Within the entries that follow, show each line where the word "camera" occurs.

*** Records ***

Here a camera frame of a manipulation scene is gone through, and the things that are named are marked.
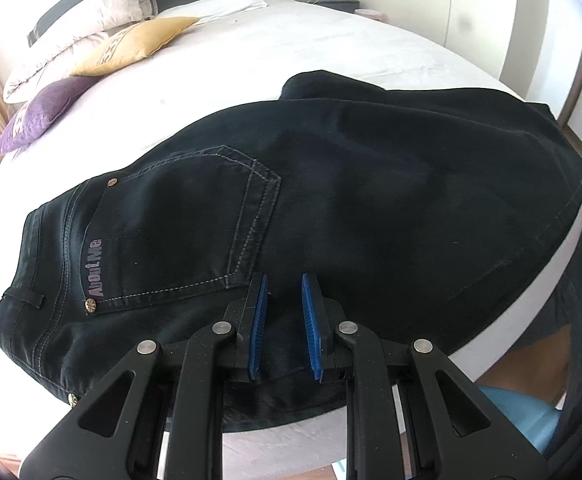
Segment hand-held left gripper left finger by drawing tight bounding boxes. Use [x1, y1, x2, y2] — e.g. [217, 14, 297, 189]
[18, 272, 272, 480]

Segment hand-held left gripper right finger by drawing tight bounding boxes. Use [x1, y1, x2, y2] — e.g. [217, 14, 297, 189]
[300, 272, 554, 480]

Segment black denim pants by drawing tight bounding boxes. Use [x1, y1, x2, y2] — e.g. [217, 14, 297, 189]
[0, 71, 582, 433]

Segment person's leg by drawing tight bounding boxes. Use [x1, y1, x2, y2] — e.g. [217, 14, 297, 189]
[476, 324, 572, 402]

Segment white wardrobe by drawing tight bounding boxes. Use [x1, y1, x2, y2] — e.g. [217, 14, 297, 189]
[338, 0, 582, 106]

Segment bed with white sheet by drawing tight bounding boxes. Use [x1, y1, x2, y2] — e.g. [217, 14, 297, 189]
[0, 0, 582, 466]

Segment yellow cushion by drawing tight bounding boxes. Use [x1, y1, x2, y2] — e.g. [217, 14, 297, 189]
[71, 16, 201, 77]

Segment purple cushion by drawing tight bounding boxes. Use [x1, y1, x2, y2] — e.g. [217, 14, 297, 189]
[0, 75, 102, 158]

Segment grey nightstand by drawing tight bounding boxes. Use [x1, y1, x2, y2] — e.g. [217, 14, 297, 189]
[291, 0, 361, 15]

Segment white pillow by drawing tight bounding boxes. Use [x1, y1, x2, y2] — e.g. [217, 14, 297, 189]
[158, 0, 269, 23]

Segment folded beige duvet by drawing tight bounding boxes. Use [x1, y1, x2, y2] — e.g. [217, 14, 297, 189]
[3, 0, 159, 106]

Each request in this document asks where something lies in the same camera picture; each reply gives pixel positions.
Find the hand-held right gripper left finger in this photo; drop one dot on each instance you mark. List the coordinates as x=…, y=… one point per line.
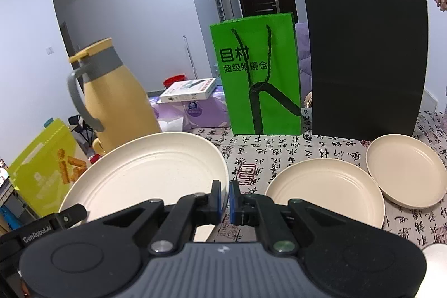
x=217, y=203

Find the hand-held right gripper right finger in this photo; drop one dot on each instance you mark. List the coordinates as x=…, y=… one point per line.
x=233, y=207

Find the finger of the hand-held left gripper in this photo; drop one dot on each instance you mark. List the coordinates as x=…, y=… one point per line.
x=71, y=216

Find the cream round plate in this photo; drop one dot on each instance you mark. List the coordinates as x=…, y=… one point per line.
x=324, y=189
x=139, y=172
x=405, y=168

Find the yellow-green snack box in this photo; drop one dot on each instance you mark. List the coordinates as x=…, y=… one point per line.
x=42, y=172

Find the black camping chair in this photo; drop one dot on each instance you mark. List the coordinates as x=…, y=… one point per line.
x=80, y=127

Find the purple tissue pack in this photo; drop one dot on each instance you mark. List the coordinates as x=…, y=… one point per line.
x=202, y=113

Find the calligraphy printed tablecloth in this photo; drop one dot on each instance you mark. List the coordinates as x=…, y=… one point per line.
x=314, y=148

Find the white flat box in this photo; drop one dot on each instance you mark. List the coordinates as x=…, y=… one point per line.
x=188, y=90

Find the red bucket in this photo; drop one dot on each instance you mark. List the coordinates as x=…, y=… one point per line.
x=174, y=79

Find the green paper bag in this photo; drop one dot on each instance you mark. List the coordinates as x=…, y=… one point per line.
x=258, y=74

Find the mop stick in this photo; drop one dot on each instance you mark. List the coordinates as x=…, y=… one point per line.
x=188, y=57

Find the lavender cloth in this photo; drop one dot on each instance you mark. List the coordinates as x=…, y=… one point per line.
x=303, y=60

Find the black paper bag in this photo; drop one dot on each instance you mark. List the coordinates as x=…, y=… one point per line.
x=366, y=67

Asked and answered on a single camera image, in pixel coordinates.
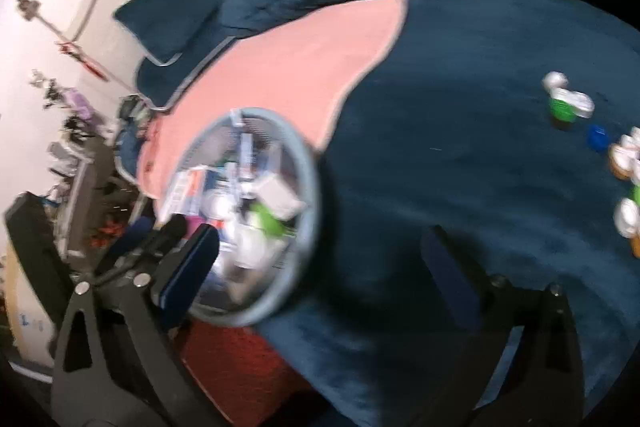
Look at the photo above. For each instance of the round clear basket blue rim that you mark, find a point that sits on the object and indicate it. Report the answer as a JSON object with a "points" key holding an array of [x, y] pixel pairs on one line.
{"points": [[280, 147]]}

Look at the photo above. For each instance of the dark blue plush blanket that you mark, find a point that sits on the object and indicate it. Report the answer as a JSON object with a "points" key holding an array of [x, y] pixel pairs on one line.
{"points": [[450, 157]]}

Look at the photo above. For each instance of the blue bottle cap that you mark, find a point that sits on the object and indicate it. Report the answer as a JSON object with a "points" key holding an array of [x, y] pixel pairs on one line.
{"points": [[597, 138]]}

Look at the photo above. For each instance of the red rug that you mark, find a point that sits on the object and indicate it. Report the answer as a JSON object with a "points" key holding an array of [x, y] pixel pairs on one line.
{"points": [[235, 367]]}

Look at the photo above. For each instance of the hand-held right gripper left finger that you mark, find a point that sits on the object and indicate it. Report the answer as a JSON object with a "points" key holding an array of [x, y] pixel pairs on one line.
{"points": [[192, 272]]}

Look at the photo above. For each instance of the white box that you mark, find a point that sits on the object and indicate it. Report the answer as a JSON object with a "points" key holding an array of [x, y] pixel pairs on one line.
{"points": [[277, 197]]}

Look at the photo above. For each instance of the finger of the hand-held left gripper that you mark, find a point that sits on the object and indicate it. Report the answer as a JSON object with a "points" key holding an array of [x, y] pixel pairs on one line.
{"points": [[130, 242], [171, 231]]}

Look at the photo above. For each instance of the thin rod with red ornament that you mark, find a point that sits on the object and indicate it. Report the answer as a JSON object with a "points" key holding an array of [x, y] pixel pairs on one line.
{"points": [[75, 49]]}

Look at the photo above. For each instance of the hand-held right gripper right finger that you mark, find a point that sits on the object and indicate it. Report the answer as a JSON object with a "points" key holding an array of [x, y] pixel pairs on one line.
{"points": [[450, 277]]}

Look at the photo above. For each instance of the cluttered shelf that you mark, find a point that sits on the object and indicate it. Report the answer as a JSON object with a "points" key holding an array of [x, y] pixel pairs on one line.
{"points": [[85, 167]]}

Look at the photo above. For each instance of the pink blanket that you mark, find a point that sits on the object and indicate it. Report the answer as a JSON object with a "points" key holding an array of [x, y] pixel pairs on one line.
{"points": [[300, 57]]}

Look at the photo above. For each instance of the green cap bottle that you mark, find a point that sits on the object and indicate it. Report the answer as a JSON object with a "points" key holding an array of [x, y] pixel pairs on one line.
{"points": [[560, 109]]}

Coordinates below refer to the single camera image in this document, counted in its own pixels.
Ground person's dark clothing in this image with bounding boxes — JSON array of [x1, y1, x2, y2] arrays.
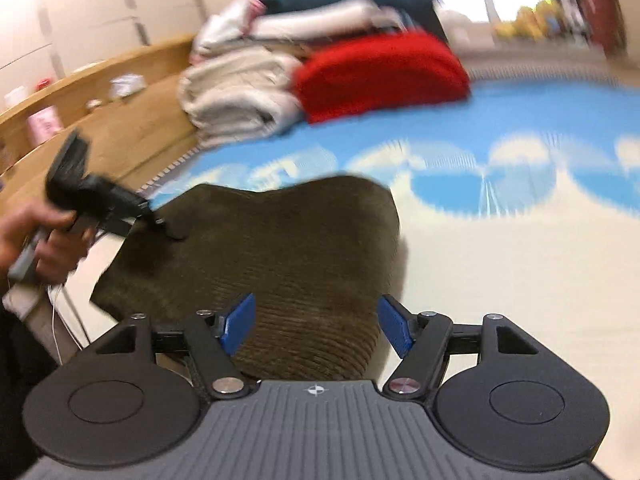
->
[[0, 304, 57, 466]]

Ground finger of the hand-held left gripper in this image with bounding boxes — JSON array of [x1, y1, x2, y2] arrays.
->
[[131, 199, 192, 242]]

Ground white wardrobe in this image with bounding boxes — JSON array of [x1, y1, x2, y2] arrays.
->
[[0, 0, 213, 106]]

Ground wooden bed headboard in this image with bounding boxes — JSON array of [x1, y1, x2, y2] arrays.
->
[[0, 32, 207, 202]]

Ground white pink folded bedding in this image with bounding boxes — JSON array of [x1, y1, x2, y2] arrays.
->
[[191, 0, 407, 63]]

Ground cream folded blanket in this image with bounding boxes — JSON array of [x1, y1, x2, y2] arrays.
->
[[177, 47, 307, 150]]

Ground yellow toys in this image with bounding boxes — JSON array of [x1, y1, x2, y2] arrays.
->
[[492, 1, 568, 42]]

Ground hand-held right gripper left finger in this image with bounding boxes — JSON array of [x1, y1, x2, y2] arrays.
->
[[92, 293, 258, 402]]

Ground red folded blanket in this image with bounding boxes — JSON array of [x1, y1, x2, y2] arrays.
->
[[292, 30, 473, 126]]

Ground white cable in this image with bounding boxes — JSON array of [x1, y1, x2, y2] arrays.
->
[[46, 284, 87, 367]]

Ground blue white printed bed sheet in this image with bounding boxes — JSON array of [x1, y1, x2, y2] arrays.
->
[[142, 55, 640, 376]]

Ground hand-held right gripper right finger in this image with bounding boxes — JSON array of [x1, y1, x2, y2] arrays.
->
[[377, 294, 548, 404]]

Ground red object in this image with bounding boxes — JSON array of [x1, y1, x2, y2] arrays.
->
[[581, 0, 629, 57]]

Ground pink box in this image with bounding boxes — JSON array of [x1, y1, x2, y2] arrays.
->
[[27, 106, 64, 144]]

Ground brown corduroy pants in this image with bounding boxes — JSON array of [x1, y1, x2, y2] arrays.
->
[[89, 176, 402, 382]]

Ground white crumpled packet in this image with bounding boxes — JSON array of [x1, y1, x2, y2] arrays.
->
[[107, 73, 144, 98]]

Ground person's left hand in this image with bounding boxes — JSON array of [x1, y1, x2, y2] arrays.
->
[[0, 201, 97, 287]]

*** End of Records ***

Output for this exercise
Here a camera frame of a manipulation scene is gone through, and the things that are named are marked.
Each request in this document asks where something lies in the same camera picture; each reply gives pixel positions.
Asked and answered on a single camera image, in pixel coordinates.
Coordinates below refer to the single camera image in this document, counted in its own pixels.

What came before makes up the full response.